Energie
le 16/01/2025

Certificat d’Économie d’֤Énergie : le Conseil d’État précise le pouvoir de sanction du ministre chargé de l’Énergie

CE, 20 décembre 2024, n° 496114

CE, 20 décembre 2024, n° 475348

Le Conseil d’État est venu apporter des précisions sur le pouvoir de sanction dont dispose le ministre chargé de l’Énergie en matière de certificat d’économie d’énergie (CEE) dans deux arrêts rendus le 20 décembre 2024.

Tout d’abord, dans un premier contentieux, la société requérante demandait au Conseil d’État d’annuler la décision par laquelle le ministre de la Transition Écologique et de la Cohésion des Territoires l’avait notamment sanctionné par l’annulation de certains de ses certificats d’économies d’énergies (ci-après CEE).

A l’appui de cette demande, la société soulevait une question prioritaire de constitutionnalité (ci-après QPC), arguant que le 3° de l’article L. 222-2 du Code de l’énergie, qui donne pouvoir au ministre chargé de l’Énergie pour sanctionner toute personne ayant indument bénéficié de CEE par leur annulation, méconnaîtrait l’article 8 de la Déclaration des droits de l’homme de 1789 garantissant le principe de l’individualisation des peines.

En effet, la société considérait que les dispositions du Code de l’énergie ne permettaient pas au ministre de moduler le volume des CEE annulés en fonction de la gravité du manquement commis et de la situation de l’individu sanctionné.

Rappelons que la saisine du Conseil constitutionnel via une QPC est soumise à un contrôle préalable du Conseil d’État qui doit vérifier que la disposition législative faisant l’objet de la question est bien applicable au litige et que la question posée présente un caractère nouveau et sérieux.

En l’espèce, par l’arrêt en date du 20 décembre 2024, n° 496114, ici commenté, le Conseil d’État refuse de transmettre cette QPC au Conseil constitutionnel, en considérant que cette dernière n’est pas nouvelle et ne présente pas un caractère sérieux.
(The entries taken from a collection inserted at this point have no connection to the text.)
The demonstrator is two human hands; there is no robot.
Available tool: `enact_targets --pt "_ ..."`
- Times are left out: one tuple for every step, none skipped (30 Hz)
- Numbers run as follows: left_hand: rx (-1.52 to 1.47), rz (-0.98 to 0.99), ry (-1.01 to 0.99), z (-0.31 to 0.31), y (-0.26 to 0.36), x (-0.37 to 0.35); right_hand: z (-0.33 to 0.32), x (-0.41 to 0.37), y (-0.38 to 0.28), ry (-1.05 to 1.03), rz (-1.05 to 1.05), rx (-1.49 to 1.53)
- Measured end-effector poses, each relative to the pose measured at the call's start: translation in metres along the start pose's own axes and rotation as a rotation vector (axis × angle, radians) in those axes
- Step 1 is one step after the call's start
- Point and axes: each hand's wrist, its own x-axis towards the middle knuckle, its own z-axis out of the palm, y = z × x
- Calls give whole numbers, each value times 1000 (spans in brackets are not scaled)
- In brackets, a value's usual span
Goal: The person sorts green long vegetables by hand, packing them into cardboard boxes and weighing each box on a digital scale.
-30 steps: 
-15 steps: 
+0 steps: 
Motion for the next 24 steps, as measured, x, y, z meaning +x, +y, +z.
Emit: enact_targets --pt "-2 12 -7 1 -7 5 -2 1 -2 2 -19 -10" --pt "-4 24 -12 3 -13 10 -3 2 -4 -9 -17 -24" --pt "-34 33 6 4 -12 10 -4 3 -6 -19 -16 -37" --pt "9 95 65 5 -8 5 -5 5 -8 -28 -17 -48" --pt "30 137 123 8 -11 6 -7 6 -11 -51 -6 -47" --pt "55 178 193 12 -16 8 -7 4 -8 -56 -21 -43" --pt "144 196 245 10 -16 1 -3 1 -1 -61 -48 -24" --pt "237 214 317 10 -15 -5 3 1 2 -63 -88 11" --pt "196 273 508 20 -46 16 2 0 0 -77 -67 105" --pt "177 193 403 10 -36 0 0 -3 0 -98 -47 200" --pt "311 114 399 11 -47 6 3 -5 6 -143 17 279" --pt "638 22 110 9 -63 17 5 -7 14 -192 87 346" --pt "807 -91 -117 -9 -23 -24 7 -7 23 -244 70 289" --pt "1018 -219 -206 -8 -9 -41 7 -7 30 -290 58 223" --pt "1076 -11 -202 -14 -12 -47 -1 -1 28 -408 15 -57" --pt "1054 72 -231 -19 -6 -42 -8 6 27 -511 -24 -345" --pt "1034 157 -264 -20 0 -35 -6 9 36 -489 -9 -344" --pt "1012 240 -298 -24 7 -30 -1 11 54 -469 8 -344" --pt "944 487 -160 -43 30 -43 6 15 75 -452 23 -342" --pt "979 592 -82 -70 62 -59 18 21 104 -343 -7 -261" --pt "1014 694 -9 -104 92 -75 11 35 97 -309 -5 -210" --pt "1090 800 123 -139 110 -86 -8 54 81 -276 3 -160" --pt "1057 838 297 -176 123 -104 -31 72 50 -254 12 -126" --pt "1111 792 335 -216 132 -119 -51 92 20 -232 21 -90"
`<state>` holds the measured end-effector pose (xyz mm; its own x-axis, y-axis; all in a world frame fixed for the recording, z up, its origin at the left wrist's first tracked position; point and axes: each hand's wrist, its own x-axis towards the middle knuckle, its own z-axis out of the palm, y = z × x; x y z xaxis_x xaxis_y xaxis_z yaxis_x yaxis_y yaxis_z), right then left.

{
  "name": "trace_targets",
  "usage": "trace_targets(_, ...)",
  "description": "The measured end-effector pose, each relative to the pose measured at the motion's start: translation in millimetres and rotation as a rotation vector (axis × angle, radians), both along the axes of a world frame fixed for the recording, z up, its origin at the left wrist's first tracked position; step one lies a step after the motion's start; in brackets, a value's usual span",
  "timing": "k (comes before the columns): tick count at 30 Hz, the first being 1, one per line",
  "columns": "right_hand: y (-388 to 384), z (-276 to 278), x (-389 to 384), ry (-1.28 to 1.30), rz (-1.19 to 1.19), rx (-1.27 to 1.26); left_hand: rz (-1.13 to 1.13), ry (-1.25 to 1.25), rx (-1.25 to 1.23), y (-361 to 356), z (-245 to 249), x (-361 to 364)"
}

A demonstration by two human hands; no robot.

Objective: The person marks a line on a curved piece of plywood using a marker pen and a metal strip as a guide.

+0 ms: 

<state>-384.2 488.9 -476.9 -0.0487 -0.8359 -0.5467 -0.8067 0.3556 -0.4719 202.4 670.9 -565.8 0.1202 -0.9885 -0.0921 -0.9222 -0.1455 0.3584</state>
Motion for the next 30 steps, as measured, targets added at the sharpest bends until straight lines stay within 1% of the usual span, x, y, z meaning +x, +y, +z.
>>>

En effet, le Conseil d’État rappelle les éléments suivants :

  • Le principe d’individualisation des peines ne s’oppose pas au fait que le législateur fixe les sanctions réprimant certains manquements et n’implique pas que la peine soit exclusivement déterminée sur la base de la personnalité de l’auteur de l’infraction.
  • Les dispositions du Code de l’énergie prévoient un éventail de sanctions suffisamment large pour permettre au ministre chargé de l’Énergie de prononcer une sanction qui soit modulée en fonction de la gravité du manquement et des circonstances de l’espèce.
  • Concernant les dispositions relatives à l’annulation des CEE, elles prévoient une sanction proportionnée au manquement – annulation du même nombre de CEE que ceux qui n’auraient pas dû être délivrés – et permettent donc déjà un traitement individualisé des peines.
  • Quoi qu’il en soit, le juge administratif, dès lors qu’il est saisi d’une décision de sanction prononcée par le ministre chargé de l’Énergie, peut modifier la sanction du ministre dans l’hypothèse où l’application des dispositions du Code de l’énergie amènerait à ce que cette dernière soit disproportionnée au cas individuel de la personne sanctionnée.

La société affirmait également que la sanction d’annulation des CEE constituait une violation du droit de propriété protégé par l’article 17 de la Déclaration des droits de l’homme et du citoyen de 1789 en tant que ladite sanction porte sur d’autres certificats d’économies d’énergie que ceux concernés par le manquement, alors que ces certificats ont été délivrés au terme d’opérations conformes. Le Conseil d’État réfute également ce raisonnement, en considérant que le droit de propriété n’est pas opposable à une disposition prévoyant une sanction ayant le caractère d’une punition.

La QPC déposée par la société Hellio Solutions ne passe donc pas le filtre du Conseil d’État.

Ensuite, par un arrêt du 20 décembre 2024, n° 475348, le Conseil d’État a fait usage de son pouvoir de modification des sanctions prononcées par le ministre chargé de l’Énergie. Ce n’est toutefois pas sur le fondement d’une disproportion de la sanction que le juge est intervenu, mais en raison d’un manquement au principe du contradictoire survenu au cours de la procédure de sanction (laquelle est soumise au respect dudit principe, cf. article L. 222-5 du Code de l’énergie).

En effet, le ministre chargé de l’Énergie avait modifié les motifs de sa décision de sanction sans laisser l’occasion à la personne sanctionnée du fait de la non-conformité des opérations réalisées, de répondre à ces nouveaux griefs.

La décision de sanction est donc annulée dans cette mesure.